Eli Lake, Bloomberg
The U.S. is deliberately subsidizing
defense spending for allies like Egypt and Israel. Now the U.S. is
inadvertently paying for some of Iran’s military expenditures as well.
It
all starts with $1.7 billion the U.S. Treasury wired to Iran’s Central
Bank in January, during a delicate prisoner swap and the implementation
of last summer’s nuclear deal to resolve a long-standing dispute about
Iran’s arms purchases before the revolution of 1979.
For months it
was unclear what Iran’s government would do with this money. But last
month the mystery was solved when Iran’s Guardian Council approved the
government’s 2017 budget that instructed Iran’s Central Bank to transfer
the $1.7 billion to the military.
Saeed Ghasseminejad, an associate fellow at the Foundation for Defense of Democracies, spotted the budget item.
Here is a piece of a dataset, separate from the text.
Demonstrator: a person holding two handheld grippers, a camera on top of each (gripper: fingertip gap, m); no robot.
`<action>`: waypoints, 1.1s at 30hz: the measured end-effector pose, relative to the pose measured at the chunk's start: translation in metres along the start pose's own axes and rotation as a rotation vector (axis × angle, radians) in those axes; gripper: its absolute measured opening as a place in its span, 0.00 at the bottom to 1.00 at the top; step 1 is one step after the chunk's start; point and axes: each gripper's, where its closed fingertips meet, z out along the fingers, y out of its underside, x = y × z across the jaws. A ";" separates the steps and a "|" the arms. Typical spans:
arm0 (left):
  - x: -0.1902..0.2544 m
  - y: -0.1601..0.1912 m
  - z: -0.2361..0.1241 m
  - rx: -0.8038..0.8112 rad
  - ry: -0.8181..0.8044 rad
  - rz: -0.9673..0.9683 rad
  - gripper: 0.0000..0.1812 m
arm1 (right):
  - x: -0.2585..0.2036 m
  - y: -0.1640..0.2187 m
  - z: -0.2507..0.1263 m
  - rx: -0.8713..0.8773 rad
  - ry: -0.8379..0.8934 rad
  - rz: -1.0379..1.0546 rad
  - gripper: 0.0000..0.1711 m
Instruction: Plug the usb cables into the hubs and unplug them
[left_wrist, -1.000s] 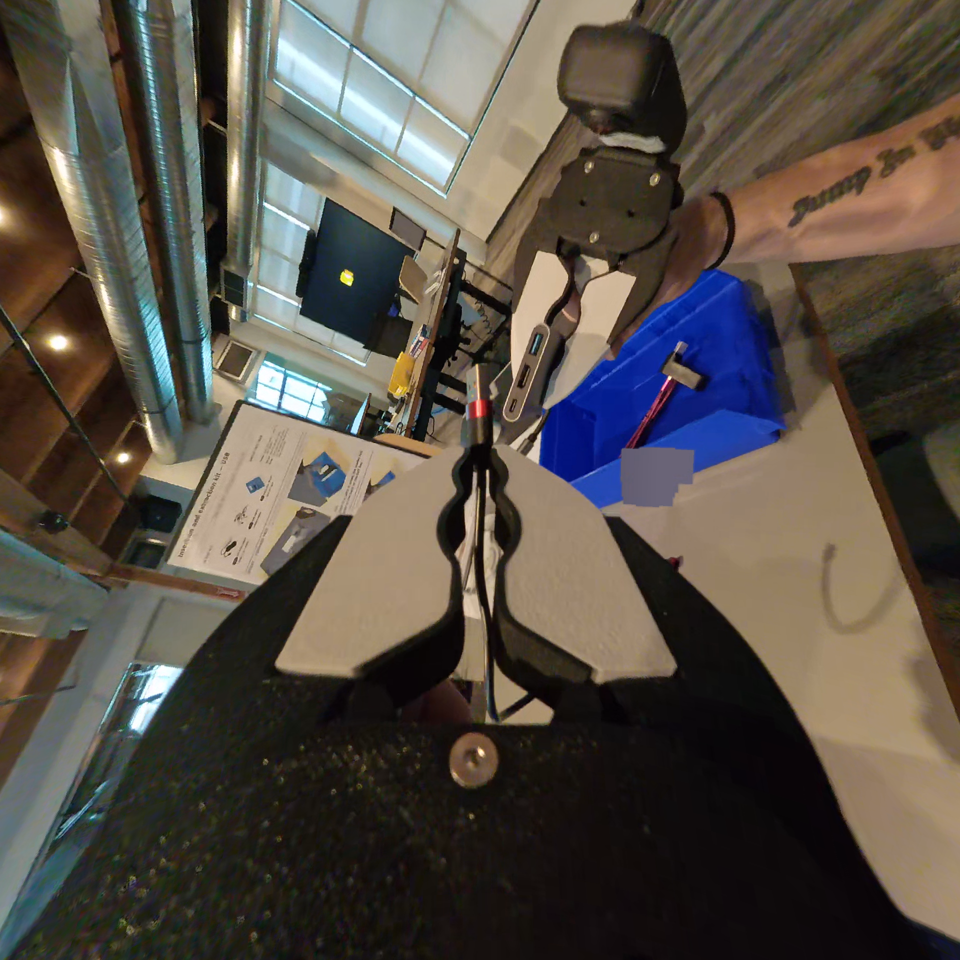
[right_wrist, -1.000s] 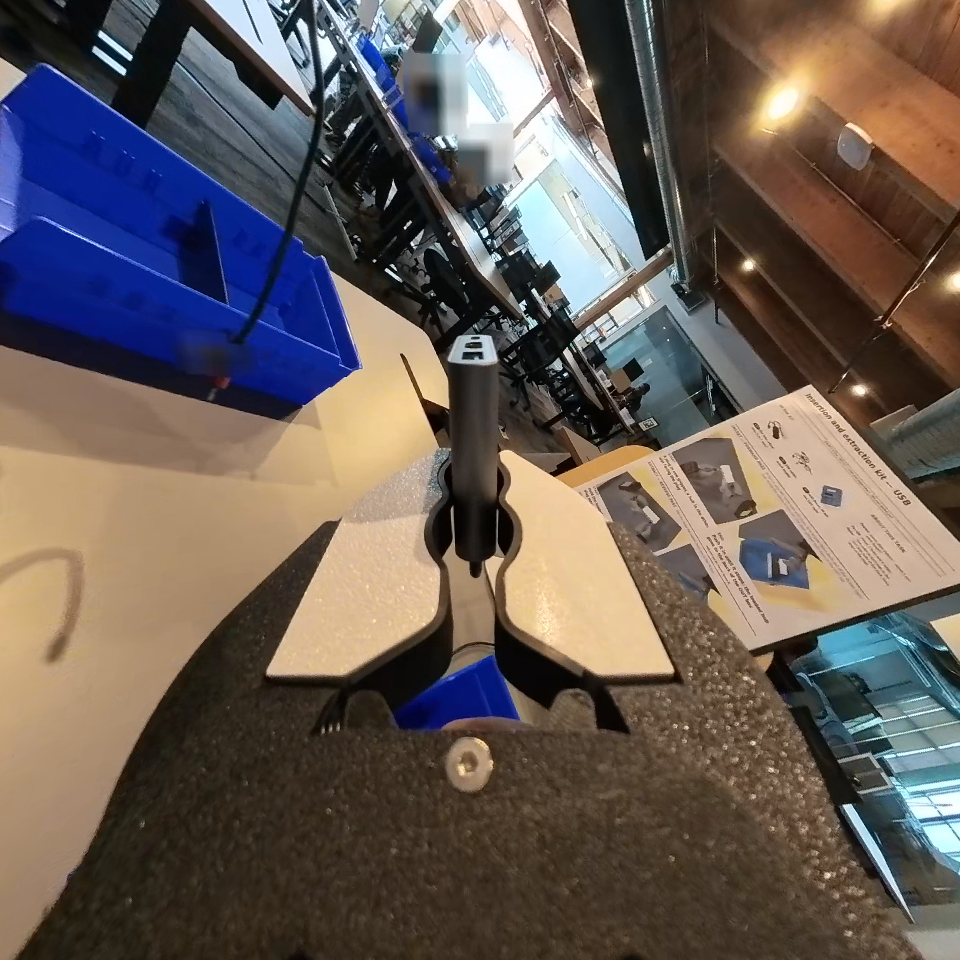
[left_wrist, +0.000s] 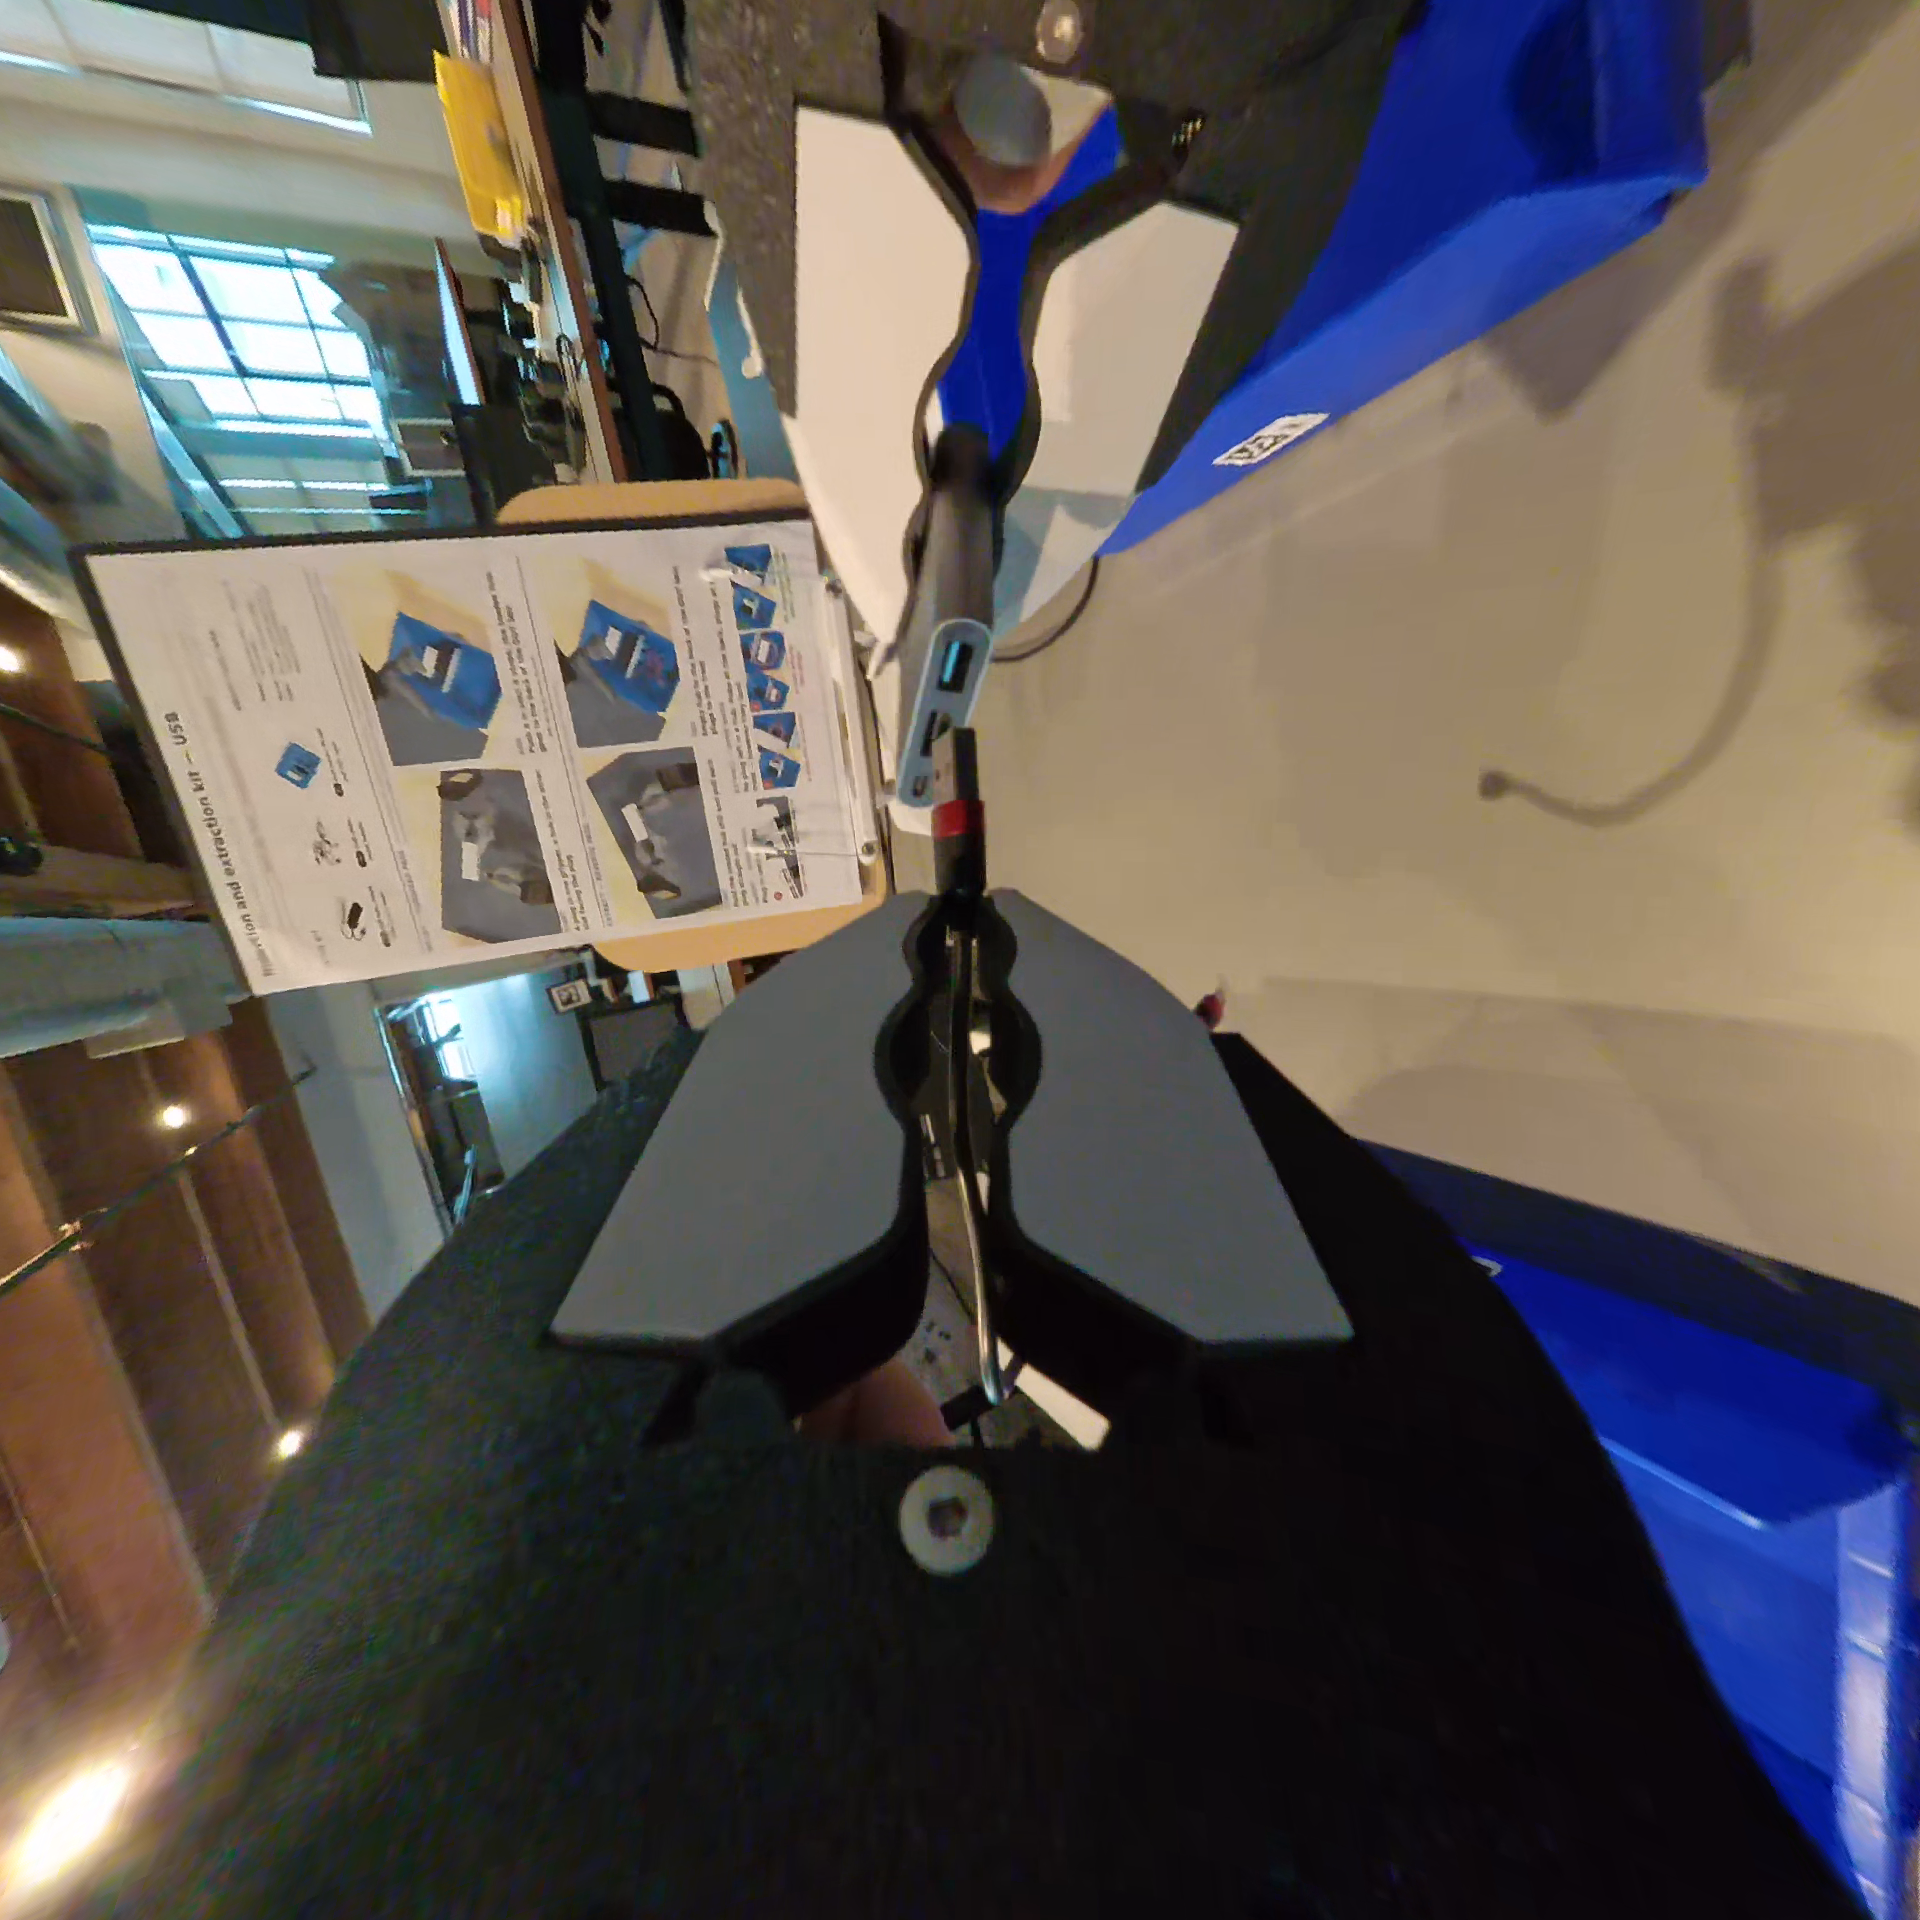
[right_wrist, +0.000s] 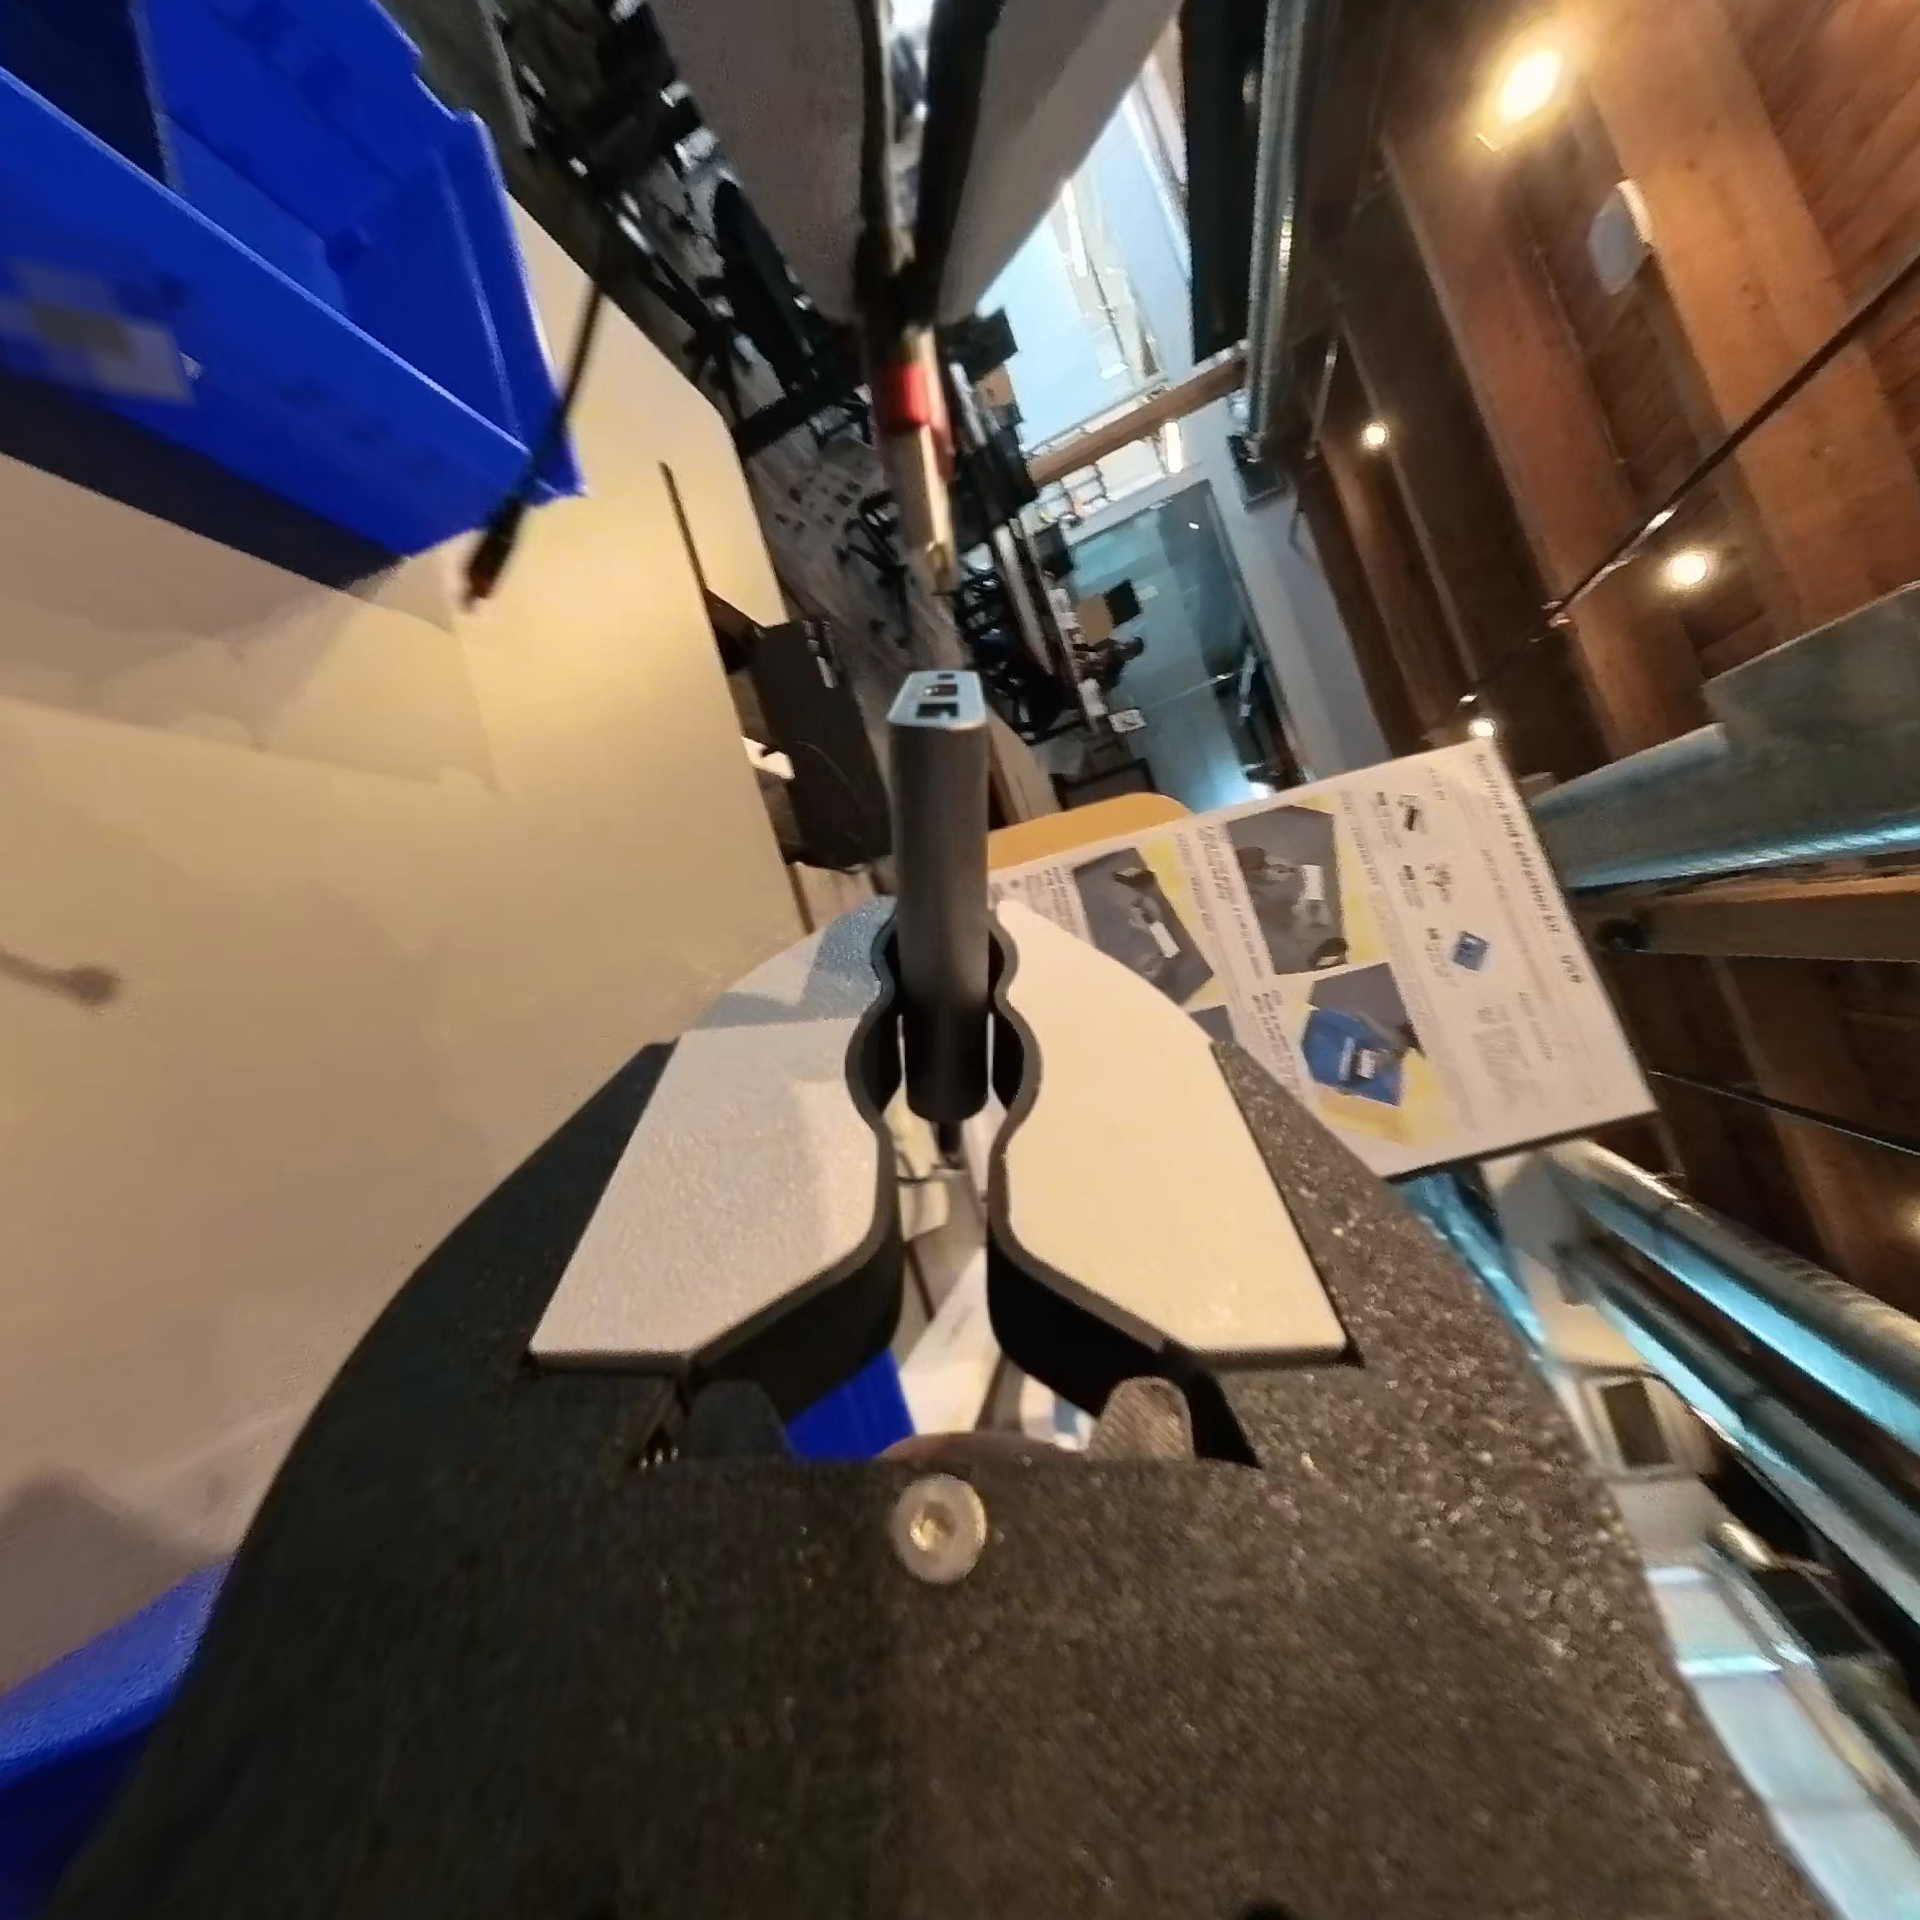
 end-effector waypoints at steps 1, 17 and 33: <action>0.002 0.001 0.002 -0.006 -0.002 -0.007 0.03 | 0.002 0.000 0.001 -0.015 0.028 -0.020 0.06; 0.021 0.027 0.026 -0.150 0.167 -0.159 0.03 | -0.031 0.009 0.029 -0.159 -0.026 -0.107 0.07; 0.039 0.035 0.043 -0.193 0.233 -0.185 0.03 | -0.049 0.019 0.039 -0.228 -0.087 -0.101 0.07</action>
He told me the development was widely reported in Iran by numerous
sources including the state-funded news services. “Article 22 of the
budget for 2017 says the Central Bank is required to give the money from
the legal settlement of Iran’s pre- and post-revolutionary arms sales
of up to $1.7 billion to the defense budget,” he said.
Republicans
and some Democrats who opposed Obama’s nuclear deal have argued that
the end of some sanctions would help to fund Iran’s military. But at
least that was Iran’s money already (albeit frozen in overseas bank
accounts). The $1.7 billion that Treasury transferred to Iran in January
is different.
A portion of it, $400 million, came from a trust
fund comprising money paid by the government of Shah Mohammad Reza
Pahlavi, a U.S. ally, for arms sold to Iran before the 1979 revolution.
Those sales were cut off in 1979 after revolutionaries took over the
U.S. Embassy in Tehran and held the American staff hostage for 444 days.
The remaining $1.3 billion represents interest on the $400 million
principle over more than 36 years.
According
to a letter from the State Department to Representative Mike Pompeo, a
Republican who has called for an investigation into the January payment,
that money came out of something known as the Judgment Fund, which is
“a source of funding to pay judgments and claims against the United
States when there is no other source of funding.”
At the time of
the transfer in January, the Obama administration said the $1.7 billion
payment was a bargain for the taxpayer because the U.S. would probably
have to pay a steeper interest rate had the matter been adjudicated at
the Hague by a tribunal created to settle claims between the U.S. and
Iran after 1979.
Nonetheless, the $1.7 billion payment has still
rankled Obama’s critics. In January, many observers, including Pompeo,
said the transfer was more like a ransom payment because it coincided
with the release of five Americans detained in Iran. The Iranian
commander of the Basiji militia, Mohammad Reza Naghdi, said at the time:
“Taking this much money back was in return for the release of the
American spies.“ The White House disputed this claim and said the
payment was independent of the negotiation to release the American
prisoners.
In any case, Pompeo is angry. “The fact that U.S. taxpayers appear to be funding Iran’s military is outrageous,” he told me.
The
irony here is that Iran has been pleading poverty in recent months. The
country’s supreme leader and foreign minister have publicly complained
that Iran’s economy has not seen the benefits expected from the Iran
nuclear deal. And yet Iran’s 2017 $19 billion defense budget has
increased by 90 percent from 2016, according to Ghasseminejad.
We now know where $1.7 billion of that came from.